Exercise goal – Scan the material below for the word "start", then copy every line in which it appears.

Available data –

******

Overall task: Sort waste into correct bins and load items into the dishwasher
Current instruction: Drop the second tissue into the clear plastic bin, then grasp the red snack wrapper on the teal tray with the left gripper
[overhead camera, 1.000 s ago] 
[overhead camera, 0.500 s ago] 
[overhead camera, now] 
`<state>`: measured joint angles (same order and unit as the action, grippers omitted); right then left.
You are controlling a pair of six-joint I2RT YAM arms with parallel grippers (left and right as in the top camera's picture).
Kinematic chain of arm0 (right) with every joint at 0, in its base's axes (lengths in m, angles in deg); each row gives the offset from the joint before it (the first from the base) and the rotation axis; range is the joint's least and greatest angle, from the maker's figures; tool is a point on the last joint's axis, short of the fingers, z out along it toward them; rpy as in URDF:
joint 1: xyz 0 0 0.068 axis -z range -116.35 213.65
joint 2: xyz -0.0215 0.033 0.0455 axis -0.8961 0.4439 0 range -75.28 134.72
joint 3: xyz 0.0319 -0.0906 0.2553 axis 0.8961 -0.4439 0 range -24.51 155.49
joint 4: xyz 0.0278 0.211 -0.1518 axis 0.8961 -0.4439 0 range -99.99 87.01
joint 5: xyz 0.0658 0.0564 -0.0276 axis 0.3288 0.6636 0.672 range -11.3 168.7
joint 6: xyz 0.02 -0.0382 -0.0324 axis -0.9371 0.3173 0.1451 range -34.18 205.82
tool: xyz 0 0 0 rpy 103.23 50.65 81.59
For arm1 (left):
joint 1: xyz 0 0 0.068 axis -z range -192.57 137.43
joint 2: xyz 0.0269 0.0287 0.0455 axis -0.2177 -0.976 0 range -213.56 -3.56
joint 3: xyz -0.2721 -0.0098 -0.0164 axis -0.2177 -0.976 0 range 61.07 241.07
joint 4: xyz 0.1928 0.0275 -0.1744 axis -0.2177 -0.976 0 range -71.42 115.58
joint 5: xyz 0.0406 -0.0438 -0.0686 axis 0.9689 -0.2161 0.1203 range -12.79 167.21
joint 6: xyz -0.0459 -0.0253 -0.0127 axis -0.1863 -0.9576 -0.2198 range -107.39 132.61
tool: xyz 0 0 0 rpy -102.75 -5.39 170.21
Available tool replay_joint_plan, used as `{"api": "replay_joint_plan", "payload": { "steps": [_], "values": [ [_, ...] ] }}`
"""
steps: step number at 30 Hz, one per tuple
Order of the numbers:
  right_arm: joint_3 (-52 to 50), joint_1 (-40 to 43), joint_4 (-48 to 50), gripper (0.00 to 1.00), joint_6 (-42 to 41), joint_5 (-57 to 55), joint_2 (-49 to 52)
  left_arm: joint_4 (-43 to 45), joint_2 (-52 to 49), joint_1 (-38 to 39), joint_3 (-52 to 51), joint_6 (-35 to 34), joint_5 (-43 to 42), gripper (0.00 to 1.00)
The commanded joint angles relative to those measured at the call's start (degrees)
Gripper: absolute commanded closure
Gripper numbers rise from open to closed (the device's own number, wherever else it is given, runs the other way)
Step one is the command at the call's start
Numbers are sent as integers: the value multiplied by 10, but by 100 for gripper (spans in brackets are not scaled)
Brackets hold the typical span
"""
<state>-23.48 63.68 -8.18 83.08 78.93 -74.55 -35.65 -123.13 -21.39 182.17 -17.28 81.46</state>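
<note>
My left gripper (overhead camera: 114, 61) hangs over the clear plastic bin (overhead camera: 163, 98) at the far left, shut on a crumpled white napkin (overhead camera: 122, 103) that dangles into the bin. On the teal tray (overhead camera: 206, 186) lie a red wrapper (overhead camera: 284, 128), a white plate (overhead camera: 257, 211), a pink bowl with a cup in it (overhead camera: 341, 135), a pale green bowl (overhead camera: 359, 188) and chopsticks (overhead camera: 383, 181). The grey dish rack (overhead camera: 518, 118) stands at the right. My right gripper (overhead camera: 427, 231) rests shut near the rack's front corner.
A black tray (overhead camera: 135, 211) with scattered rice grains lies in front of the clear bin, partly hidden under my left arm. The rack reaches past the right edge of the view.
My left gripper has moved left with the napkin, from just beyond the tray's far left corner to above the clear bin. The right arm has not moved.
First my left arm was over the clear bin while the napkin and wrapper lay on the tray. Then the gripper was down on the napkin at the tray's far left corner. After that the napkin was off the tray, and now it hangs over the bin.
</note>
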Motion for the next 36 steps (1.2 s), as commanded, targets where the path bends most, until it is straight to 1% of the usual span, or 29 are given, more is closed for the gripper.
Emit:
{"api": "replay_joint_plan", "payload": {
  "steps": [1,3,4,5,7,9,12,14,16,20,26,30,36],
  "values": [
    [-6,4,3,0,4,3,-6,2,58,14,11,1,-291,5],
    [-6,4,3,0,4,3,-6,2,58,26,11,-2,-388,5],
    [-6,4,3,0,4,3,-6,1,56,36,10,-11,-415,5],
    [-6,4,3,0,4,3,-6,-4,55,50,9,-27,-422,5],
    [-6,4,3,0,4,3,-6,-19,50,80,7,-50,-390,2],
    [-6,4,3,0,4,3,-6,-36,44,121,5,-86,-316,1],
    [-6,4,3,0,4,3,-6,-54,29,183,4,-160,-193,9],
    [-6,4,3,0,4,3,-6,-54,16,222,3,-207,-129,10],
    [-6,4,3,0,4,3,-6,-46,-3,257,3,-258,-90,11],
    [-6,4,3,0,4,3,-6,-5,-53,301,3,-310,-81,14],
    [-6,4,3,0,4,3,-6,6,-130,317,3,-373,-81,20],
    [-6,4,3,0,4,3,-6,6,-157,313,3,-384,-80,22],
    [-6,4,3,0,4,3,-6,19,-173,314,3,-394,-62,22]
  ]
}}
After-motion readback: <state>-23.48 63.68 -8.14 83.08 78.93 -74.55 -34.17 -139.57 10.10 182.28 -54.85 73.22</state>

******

Answer section –
The commanded joint angles relative to those measured at the call's start (degrees)
Step one is the command at the call's start

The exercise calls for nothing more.